ACTIVITY – How do the records below read from their first line through the line containing "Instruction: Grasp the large"? Write those lines out exactly.

EXERCISE DATA –
————————

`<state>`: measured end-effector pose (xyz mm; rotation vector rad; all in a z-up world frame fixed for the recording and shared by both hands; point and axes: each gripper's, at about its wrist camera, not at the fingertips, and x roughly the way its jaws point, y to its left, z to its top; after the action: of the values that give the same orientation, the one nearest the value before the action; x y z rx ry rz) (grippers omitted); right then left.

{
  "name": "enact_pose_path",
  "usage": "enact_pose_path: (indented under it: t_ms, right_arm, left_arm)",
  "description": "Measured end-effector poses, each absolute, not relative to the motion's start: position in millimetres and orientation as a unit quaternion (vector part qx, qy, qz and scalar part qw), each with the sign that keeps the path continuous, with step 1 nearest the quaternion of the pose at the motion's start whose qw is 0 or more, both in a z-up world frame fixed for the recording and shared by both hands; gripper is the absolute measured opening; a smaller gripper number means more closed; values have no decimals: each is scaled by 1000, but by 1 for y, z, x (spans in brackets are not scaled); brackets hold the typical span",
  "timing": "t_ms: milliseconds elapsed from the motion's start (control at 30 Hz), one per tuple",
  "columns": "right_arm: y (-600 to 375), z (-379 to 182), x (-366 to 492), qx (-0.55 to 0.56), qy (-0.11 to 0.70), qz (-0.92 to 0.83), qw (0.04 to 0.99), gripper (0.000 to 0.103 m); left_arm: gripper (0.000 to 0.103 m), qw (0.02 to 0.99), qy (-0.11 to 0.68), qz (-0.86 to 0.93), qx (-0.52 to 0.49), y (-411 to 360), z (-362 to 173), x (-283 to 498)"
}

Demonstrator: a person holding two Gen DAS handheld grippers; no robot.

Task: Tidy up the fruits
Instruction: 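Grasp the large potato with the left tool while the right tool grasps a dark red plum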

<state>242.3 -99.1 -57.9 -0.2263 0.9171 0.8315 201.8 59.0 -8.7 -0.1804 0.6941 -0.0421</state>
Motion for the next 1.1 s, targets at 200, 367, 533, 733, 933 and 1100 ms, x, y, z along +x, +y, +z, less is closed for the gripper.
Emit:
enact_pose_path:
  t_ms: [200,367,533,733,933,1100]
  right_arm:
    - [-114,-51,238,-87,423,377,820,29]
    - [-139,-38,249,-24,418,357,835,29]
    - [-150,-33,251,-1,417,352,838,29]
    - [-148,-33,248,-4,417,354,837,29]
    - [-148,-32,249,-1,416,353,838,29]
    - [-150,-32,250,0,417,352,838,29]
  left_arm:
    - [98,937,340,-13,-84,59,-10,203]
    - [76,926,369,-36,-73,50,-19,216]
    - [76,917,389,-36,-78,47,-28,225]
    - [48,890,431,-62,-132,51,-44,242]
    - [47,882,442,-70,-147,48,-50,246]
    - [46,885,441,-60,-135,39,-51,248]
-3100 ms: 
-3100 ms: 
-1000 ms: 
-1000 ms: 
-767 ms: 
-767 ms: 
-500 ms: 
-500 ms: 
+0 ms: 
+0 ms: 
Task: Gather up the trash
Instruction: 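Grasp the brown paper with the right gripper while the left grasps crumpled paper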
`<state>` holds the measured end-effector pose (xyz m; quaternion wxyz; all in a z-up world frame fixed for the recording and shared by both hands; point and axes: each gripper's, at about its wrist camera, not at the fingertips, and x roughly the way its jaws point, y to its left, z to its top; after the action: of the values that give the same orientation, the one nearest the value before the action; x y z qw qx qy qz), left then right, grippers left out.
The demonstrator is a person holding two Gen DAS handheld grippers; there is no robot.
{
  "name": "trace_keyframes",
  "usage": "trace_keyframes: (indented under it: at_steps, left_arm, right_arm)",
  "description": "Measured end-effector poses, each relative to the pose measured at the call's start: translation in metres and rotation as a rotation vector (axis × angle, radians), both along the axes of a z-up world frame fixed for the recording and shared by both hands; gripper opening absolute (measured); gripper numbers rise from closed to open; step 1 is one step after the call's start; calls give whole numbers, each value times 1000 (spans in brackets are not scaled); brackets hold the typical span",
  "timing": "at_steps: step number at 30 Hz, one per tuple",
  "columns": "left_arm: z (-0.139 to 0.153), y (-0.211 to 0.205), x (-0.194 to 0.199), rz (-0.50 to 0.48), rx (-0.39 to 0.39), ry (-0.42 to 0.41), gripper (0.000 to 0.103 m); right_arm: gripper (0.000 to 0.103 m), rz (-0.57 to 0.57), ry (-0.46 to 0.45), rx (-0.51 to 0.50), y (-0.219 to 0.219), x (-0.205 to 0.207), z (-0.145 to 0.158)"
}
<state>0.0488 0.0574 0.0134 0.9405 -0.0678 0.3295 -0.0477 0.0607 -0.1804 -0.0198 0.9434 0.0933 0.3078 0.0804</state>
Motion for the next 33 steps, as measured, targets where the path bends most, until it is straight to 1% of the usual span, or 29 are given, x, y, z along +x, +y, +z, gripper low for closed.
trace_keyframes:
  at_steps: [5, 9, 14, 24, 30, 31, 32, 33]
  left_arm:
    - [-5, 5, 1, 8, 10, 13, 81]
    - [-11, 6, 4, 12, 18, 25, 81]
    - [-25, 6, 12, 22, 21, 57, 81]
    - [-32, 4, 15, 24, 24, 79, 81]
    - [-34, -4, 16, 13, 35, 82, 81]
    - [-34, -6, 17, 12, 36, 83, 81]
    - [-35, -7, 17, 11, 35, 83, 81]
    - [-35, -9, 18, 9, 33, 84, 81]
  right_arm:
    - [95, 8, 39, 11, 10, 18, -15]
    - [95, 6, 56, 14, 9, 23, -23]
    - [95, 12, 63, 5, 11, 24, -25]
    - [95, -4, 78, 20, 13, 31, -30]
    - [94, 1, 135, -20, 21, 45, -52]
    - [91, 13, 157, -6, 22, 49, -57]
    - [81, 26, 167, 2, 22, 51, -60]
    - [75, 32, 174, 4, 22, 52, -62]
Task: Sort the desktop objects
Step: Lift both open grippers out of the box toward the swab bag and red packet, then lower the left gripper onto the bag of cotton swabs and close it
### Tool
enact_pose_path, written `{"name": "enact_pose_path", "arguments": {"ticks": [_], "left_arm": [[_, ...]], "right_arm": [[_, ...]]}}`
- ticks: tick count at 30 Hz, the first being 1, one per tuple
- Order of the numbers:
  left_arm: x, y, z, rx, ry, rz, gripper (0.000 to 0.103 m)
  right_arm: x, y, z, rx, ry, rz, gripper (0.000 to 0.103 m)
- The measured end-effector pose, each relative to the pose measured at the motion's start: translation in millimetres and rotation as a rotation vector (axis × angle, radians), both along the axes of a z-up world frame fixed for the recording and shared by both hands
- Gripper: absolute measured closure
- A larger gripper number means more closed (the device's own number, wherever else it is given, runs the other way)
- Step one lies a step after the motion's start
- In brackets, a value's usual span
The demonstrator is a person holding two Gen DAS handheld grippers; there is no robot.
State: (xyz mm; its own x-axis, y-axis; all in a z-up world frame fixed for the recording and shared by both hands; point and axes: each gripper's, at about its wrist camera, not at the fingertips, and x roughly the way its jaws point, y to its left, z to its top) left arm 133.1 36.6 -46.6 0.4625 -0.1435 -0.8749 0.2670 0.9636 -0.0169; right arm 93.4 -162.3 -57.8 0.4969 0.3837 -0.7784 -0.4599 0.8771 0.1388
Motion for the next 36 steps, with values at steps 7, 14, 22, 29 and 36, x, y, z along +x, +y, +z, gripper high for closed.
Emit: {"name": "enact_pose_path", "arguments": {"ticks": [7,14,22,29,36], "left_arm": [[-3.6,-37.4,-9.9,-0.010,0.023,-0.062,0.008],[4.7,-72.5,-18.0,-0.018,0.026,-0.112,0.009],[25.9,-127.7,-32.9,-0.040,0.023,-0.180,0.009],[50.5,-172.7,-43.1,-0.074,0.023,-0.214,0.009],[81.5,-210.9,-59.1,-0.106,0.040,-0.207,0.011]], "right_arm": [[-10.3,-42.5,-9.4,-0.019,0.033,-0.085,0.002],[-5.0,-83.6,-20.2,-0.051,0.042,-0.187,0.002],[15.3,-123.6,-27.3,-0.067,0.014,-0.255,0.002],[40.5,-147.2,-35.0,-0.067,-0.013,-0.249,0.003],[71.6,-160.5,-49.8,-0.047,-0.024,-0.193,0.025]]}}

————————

EXPECTED ANSWER –
`<state>`: measured end-effector pose (xyz mm; rotation vector rad; all in a z-up world frame fixed for the recording and shared by both hands; point and axes: each gripper's, at about its wrist camera, not at the fingertips, and x roughly the way its jaws point, y to its left, z to its top; after the action: of the values that give the same orientation, the one nearest the value before the action; x y z rx ry rz) (grippers omitted); right then left.

{
  "name": "enact_pose_path",
  "usage": "enact_pose_path: (indented under it: t_ms, right_arm, left_arm)",
  "description": "Measured end-effector poses, each absolute, not relative to the motion's start: position in millimetres and orientation as a unit quaternion (vector part qx, qy, qz and scalar part qw), each with the sign that keeps the path continuous, with step 1 nearest the quaternion of the pose at the motion's start whose qw is 0 or more, both in a z-up world frame fixed for the recording and shared by both hands; gripper is the absolute measured opening; a smaller gripper number means more closed; values have no decimals: each is scaled by 1000, but by 1 for y, z, x (spans in brackets are not scaled); brackets hold the typical span",
  "timing": "t_ms: milliseconds elapsed from the motion's start (control at 30 Hz), one per tuple",
  "columns": "right_arm: y (-600 to 375), z (-379 to 182), x (-366 to 492), qx (-0.55 to 0.56), qy (-0.11 to 0.70), qz (-0.92 to 0.83), qw (0.04 to 0.99), gripper (0.000 to 0.103 m); left_arm: gripper (0.000 to 0.103 m), qw (0.02 to 0.99), qy (-0.11 to 0.68), qz (-0.86 to 0.93), qx (-0.52 to 0.49), y (-411 to 360), z (-362 to 173), x (-283 to 498)"
}

Demonstrator: a person holding two Gen DAS handheld grippers; no robot.

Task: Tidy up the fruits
Instruction: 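Grasp the large potato with the left tool while the right tool grasps a dark red plum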

No further output will be produced for this exercise.